What you have to do
Below are entries. Reproduce exactly the lines between the line holding "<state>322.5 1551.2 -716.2" and the line holding "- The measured", inclusive, and only those.

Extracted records
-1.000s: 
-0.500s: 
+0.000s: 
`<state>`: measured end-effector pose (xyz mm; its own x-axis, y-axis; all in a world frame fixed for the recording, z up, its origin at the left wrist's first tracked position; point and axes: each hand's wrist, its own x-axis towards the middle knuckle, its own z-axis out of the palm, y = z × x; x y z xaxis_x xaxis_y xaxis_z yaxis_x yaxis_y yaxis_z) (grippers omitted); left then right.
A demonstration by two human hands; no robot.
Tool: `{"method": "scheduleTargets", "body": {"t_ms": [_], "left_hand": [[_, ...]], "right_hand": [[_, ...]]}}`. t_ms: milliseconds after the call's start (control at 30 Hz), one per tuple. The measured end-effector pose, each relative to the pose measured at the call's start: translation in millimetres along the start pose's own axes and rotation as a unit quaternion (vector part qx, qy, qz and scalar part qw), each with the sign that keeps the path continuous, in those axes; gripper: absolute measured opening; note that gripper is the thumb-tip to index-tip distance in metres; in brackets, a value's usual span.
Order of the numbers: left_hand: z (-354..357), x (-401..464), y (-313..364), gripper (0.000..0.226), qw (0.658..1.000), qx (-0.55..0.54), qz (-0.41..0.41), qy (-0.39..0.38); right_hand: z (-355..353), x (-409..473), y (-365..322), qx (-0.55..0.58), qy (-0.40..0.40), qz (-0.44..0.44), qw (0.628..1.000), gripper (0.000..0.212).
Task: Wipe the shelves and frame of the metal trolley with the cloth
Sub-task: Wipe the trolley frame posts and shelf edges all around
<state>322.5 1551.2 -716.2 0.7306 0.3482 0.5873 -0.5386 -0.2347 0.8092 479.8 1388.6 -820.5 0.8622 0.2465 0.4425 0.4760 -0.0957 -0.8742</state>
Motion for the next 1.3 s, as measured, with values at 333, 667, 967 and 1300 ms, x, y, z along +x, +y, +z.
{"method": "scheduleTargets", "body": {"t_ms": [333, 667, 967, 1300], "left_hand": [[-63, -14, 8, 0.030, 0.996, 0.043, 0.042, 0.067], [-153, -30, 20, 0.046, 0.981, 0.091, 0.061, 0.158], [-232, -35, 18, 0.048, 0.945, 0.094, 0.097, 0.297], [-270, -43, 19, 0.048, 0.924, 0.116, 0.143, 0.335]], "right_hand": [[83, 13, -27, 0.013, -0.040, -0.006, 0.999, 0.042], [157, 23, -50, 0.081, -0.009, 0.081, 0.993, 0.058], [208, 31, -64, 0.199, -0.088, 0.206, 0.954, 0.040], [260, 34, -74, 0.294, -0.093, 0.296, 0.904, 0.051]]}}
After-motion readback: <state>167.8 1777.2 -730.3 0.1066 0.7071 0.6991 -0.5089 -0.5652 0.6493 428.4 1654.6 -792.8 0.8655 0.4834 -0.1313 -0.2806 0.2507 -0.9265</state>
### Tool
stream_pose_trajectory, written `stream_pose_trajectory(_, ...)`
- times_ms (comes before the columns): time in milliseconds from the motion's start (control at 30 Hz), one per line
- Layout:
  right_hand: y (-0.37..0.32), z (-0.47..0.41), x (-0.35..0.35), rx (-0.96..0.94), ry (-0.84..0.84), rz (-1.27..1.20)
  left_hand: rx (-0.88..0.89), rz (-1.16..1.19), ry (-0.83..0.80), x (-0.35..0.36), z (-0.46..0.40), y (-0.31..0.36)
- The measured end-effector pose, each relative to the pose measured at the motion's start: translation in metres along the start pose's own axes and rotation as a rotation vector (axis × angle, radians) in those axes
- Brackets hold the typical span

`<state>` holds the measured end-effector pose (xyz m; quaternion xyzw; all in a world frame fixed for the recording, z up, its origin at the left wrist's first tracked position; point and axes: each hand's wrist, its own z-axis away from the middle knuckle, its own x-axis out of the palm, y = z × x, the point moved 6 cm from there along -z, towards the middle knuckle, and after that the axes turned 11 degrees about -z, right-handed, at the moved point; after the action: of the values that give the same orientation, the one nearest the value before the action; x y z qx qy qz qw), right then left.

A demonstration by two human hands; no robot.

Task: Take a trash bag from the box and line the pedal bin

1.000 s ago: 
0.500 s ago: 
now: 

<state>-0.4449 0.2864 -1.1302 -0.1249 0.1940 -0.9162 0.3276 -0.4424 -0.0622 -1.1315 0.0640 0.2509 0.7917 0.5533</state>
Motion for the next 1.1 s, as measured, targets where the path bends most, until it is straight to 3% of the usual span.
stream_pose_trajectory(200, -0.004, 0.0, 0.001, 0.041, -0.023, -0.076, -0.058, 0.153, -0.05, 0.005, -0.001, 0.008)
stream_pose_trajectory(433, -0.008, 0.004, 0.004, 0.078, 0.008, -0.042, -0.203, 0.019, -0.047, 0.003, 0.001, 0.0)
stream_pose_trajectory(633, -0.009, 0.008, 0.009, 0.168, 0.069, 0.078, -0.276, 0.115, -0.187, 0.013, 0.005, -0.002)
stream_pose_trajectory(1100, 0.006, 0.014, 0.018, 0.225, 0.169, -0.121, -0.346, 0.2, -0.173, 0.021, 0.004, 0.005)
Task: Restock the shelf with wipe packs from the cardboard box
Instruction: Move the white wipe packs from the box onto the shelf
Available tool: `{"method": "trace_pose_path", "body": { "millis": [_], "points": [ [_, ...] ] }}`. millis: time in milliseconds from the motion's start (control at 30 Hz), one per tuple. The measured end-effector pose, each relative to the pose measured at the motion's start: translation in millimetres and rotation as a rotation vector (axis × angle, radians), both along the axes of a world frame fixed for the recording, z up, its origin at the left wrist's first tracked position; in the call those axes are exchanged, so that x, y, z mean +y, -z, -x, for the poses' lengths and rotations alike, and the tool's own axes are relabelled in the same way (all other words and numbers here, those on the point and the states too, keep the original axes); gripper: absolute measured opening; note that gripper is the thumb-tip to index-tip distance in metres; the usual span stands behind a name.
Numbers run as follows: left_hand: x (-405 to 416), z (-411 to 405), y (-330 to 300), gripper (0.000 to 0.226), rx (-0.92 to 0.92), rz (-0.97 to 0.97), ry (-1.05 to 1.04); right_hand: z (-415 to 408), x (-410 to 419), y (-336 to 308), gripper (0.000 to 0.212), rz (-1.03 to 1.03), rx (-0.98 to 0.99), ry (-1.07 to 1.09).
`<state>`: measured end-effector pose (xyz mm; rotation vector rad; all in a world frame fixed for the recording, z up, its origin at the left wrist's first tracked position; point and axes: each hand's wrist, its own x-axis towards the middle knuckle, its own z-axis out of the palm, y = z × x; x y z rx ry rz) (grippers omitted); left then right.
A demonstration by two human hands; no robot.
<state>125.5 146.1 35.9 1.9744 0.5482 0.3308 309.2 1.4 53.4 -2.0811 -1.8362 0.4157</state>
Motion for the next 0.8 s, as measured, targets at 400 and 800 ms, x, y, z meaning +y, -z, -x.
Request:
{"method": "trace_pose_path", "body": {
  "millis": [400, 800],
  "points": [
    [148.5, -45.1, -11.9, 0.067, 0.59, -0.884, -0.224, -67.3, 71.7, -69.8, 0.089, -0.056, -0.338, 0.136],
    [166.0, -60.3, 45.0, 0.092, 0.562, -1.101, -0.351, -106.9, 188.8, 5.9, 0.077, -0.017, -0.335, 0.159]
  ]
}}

Task response
<state>322.5 1551.2 -716.2 0.7306 0.3482 0.5873 -0.5386 -0.2347 0.8092 479.8 1388.6 -820.5 0.8622 0.2465 0.4425 0.4760 -0.0957 -0.8742</state>
Motion for the next 1.3 s, as measured, with values at 333, 667, 967 and 1300 ms, x, y, z along +x, +y, +z.
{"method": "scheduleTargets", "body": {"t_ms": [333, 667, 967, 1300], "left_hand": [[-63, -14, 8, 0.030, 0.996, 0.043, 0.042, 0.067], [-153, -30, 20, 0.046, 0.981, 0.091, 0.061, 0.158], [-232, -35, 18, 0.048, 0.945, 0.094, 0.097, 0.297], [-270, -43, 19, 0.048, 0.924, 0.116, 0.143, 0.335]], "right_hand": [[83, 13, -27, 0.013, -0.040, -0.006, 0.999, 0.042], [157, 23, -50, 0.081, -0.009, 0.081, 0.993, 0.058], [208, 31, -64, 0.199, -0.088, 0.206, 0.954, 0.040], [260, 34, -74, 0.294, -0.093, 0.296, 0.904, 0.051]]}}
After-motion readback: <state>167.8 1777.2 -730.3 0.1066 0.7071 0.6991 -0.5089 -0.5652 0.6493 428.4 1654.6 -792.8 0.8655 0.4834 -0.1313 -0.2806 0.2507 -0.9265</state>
### Tool
stream_pose_trajectory, written `stream_pose_trajectory(_, ...)`
- times_ms (comes before the columns): time in milliseconds from the motion's start (control at 30 Hz), one per line
- Layout:
  right_hand: y (-0.37..0.32), z (-0.47..0.41), x (-0.35..0.35), rx (-0.96..0.94), ry (-0.84..0.84), rz (-1.27..1.20)
  left_hand: rx (-0.88..0.89), rz (-1.16..1.19), ry (-0.83..0.80), x (-0.35..0.36), z (-0.46..0.40), y (-0.31..0.36)
- The measured end-effector pose, each relative to the pose measured at the motion's start: translation in metres along the start pose's own axes and rotation as a rotation vector (axis × angle, radians) in those axes

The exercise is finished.